Dario D'Ambrosio

Personal information
- Date of birth: 9 September 1988 (age 37)
- Place of birth: Naples, Italy
- Height: 1.89 m (6 ft 2+1⁄2 in)
- Position: Defender

Youth career
- 0000–2005: Salernitana
- 2005–2007: Fiorentina

Senior career*
- Years: Team / Apps / (Gls)
- 2007–2008: Scafatese / 12 / (0)
- 2008–2009: Lecco / 32 / (2)
- 2009–2012: Triestina / 68 / (1)
- 2012–2013: Lumezzane / 20 / (3)
- 2013–2015: Lecce / 27 / (2)
- 2015: Monza / 9 / (0)
- 2015–2020: Siena / 127 / (6)
- 2016: → Bassano (loan) / 9 / (1)
- 2020–2021: Sambenedettese / 36 / (1)
- 2021–2022: Viterbese / 35 / (5)
- 2022–2023: Carrarese / 28 / (3)

= Dario D'Ambrosio =

Italian footballer (born 1988)

Dario D'Ambrosio (born 9 September 1988) is an Italian footballer who plays as a defender.

==Career==
Along with his twin brother Danilo, D'Ambrosio started his career at Fiorentina's Primavera team. In 2007–08 season, he left for Serie C2 side Scafatese. In the next season, he left for Lecco at Lega Pro Prima Divisione (ex-Serie C1), signed a reported 2-year contract.

===Triestina===
In mid of 2008–09 season, he was signed by Serie B side Triestina but loaned back to Lecco.

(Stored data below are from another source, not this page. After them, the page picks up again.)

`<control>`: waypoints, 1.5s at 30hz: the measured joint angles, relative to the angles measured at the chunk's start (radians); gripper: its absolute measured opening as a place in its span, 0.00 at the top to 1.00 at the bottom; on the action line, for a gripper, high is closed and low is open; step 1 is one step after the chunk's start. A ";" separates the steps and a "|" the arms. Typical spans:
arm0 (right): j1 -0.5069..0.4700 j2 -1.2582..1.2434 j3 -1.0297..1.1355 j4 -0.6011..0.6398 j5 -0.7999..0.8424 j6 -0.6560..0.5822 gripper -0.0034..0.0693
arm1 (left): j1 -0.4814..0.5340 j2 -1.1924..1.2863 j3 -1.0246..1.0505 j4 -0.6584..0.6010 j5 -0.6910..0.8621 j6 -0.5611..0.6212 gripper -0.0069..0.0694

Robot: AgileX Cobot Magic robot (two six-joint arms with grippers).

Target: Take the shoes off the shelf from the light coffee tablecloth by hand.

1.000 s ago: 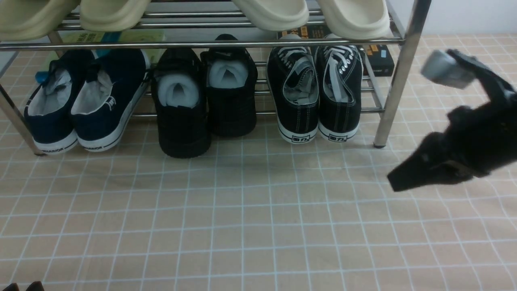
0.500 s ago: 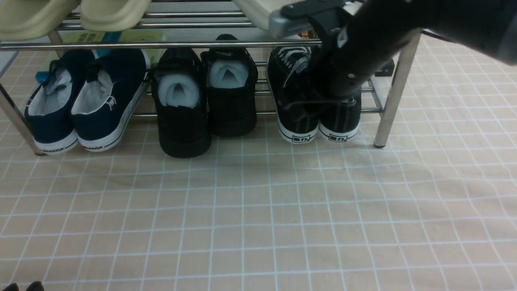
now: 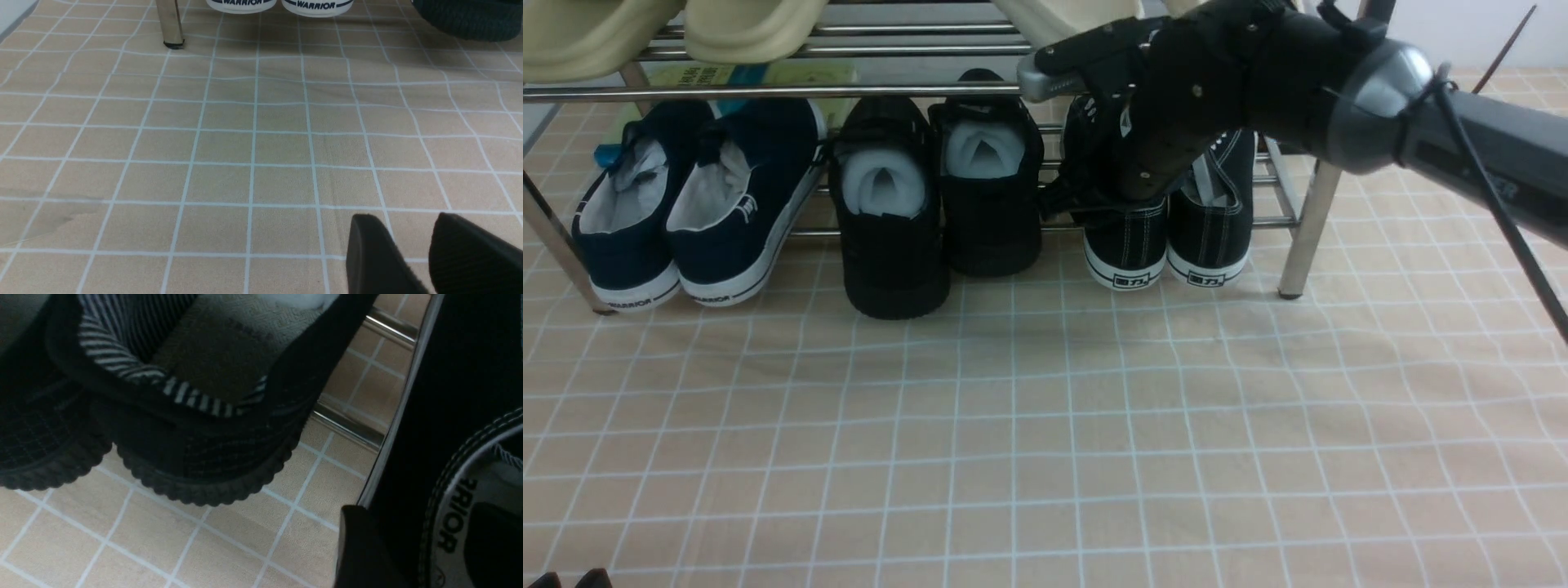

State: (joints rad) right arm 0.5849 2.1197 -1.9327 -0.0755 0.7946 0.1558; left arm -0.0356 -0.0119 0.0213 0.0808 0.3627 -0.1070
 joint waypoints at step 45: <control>0.240 -0.506 0.368 0.230 0.471 0.032 0.94 | 0.000 0.000 0.000 0.001 0.000 0.000 0.59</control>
State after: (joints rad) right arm 0.8245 1.6133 -1.5649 0.1546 1.2653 0.1883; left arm -0.0356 -0.0119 0.0213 0.0818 0.3627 -0.1070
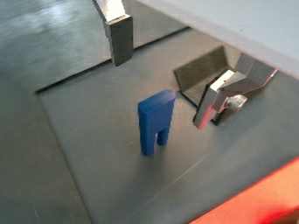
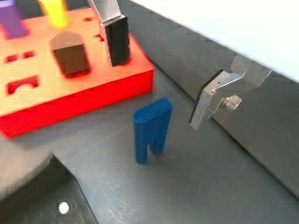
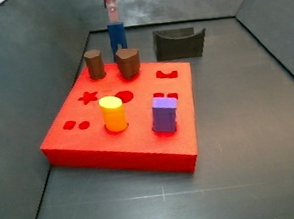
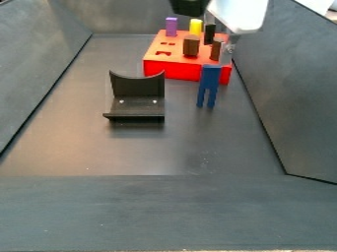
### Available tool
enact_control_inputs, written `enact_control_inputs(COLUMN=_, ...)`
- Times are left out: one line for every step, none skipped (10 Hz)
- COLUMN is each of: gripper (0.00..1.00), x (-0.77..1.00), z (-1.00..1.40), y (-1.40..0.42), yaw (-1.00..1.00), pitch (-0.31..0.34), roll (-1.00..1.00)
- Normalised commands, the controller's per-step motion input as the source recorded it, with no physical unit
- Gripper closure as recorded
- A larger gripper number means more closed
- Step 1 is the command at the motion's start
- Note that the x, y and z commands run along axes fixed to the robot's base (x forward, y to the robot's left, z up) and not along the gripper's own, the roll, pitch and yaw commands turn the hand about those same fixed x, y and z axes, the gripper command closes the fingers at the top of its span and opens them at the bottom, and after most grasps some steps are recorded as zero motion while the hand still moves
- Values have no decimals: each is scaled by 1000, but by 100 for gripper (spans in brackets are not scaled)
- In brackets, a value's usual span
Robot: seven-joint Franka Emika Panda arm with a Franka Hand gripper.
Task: Pick up the square-circle object. Move up. Rotate the square-circle object. Move to above the board. Insert the square-circle object.
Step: Rotate the square-circle object.
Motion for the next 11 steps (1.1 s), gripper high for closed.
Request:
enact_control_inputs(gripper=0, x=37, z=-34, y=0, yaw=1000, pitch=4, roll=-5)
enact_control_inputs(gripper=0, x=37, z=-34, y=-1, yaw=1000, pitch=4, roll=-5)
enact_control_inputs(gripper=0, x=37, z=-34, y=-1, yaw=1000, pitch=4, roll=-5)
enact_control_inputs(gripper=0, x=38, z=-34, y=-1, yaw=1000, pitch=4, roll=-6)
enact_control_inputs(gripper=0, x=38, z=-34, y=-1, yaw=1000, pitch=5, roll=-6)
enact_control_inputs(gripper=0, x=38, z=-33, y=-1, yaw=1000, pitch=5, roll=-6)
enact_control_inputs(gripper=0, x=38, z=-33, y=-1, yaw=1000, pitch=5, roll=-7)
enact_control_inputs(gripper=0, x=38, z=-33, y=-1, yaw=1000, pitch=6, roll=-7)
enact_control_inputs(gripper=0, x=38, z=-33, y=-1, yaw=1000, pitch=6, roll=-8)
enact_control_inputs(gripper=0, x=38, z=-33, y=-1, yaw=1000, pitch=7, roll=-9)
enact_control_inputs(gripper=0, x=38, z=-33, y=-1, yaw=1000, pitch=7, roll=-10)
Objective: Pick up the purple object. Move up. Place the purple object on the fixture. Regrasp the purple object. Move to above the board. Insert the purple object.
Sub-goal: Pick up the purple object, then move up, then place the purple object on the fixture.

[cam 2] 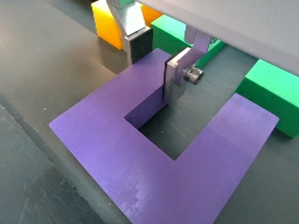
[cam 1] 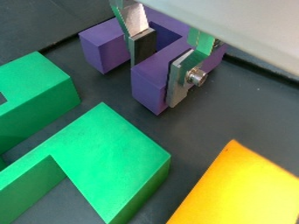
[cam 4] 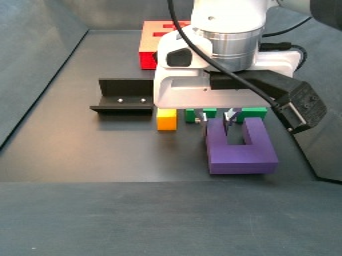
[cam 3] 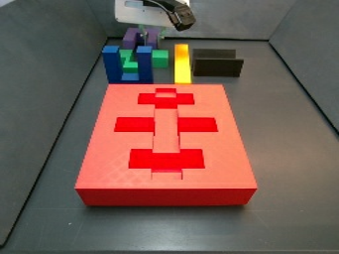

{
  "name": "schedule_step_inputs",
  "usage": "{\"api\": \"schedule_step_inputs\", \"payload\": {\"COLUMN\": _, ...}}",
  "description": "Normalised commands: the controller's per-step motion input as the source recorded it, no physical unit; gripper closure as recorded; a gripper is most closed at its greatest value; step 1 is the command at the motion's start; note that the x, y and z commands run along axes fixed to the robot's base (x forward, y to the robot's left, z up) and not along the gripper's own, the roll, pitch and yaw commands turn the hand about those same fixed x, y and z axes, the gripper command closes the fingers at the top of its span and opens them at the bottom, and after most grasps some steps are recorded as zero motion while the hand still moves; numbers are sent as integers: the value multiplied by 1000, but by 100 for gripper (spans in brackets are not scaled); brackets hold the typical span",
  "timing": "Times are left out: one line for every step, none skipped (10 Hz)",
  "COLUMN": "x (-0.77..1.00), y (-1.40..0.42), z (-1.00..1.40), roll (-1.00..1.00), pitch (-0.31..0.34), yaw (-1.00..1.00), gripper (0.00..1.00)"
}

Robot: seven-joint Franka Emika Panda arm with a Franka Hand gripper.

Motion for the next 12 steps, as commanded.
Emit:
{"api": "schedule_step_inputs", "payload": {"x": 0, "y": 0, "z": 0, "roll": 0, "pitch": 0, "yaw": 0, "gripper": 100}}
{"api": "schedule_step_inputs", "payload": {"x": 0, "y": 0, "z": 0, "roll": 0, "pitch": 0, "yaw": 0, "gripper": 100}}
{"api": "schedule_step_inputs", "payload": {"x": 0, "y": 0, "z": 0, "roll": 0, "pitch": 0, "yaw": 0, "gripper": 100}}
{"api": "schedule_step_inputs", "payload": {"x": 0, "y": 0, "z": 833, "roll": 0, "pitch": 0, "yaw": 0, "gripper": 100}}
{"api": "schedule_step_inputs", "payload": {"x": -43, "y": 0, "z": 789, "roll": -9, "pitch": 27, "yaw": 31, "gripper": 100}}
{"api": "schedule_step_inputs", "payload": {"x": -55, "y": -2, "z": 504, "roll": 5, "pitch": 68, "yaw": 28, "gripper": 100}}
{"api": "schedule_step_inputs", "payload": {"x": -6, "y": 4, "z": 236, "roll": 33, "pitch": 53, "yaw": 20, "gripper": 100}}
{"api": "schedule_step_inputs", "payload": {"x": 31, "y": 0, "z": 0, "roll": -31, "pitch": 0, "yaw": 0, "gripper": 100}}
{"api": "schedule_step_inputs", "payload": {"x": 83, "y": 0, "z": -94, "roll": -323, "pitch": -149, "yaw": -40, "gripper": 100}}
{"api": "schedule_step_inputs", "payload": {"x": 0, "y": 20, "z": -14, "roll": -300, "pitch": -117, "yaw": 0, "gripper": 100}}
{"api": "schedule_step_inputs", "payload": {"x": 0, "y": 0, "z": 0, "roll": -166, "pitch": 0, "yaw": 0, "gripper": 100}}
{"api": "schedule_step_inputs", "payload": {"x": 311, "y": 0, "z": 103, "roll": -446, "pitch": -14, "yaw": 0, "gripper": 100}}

In June 2009, he was signed by Chievo along with Marcello Cottafava in co-ownership deal, for €340,000 and €420,000. (total €760,000) The Trieste club also got Amedeo Calliari and Nicolò Brighenti in co-ownership deal, for €325,000 and €425,000 respectively (total €750,000), made the deal almost a pure player swap. D'Ambrosio returned Triestina on loan in July 2009 and bought back by Triestina in January 2010 and Brighenti returned to Chievo on the same day, for €425,000 each.

After the transaction on 28 January, he did not play any game for Triestina and the club relegated, only re-admitted to 2010–11 Serie B due to the expel of A.C. Ancona. However, D'Ambrosio and Cottafava, who carried a high accounting value which generated high amortize cost, as well as other financial problem limited the club to sign player, which the club relegated again in 2011, and ultimately declared bankruptcy in mid of 2011–12 Lega Pro Prima Divisione. The creditor got nothing from Cottafava nor D'Ambrosio's contract, which "worth" €440,000 in August 2010 and €850,000 in January 2010 respectively and released as free agent in 2011 and 2012 respectively.

===Lega Pro journeyman===
Since 2012 D'Ambrosio was signed by various Lega Pro club (Prime Divisione and Divisione Unica).

In July 2012 he was signed by Lumezzane. On 30 January 2013 he was signed by U.S. Lecce.

On 1 February 2015 he was signed by Monza.

On 16 July 2015 D'Ambrosio was signed by Siena in a two-year contract. D'Ambrosio was signed by Bassano Virtus 55 Soccer Team in a temporary deal on 30 January 2016, with Giuseppe Fella moved to Tuscany from Veneto.

On 1 July 2016 D'Ambrosio returned to Siena. He wore number 14 shirt in the new season; starting from 2016 to 2017 season, Lega Pro club was required to have a fixed shirt number throughout the whole season.

On 28 August 2020 he signed a 2-year contract with Sambenedettese.

On 8 August 2021 he joined Viterbese on a two-year contract.

On 9 August 2022, D'Ambrosio moved to Carrarese for one year.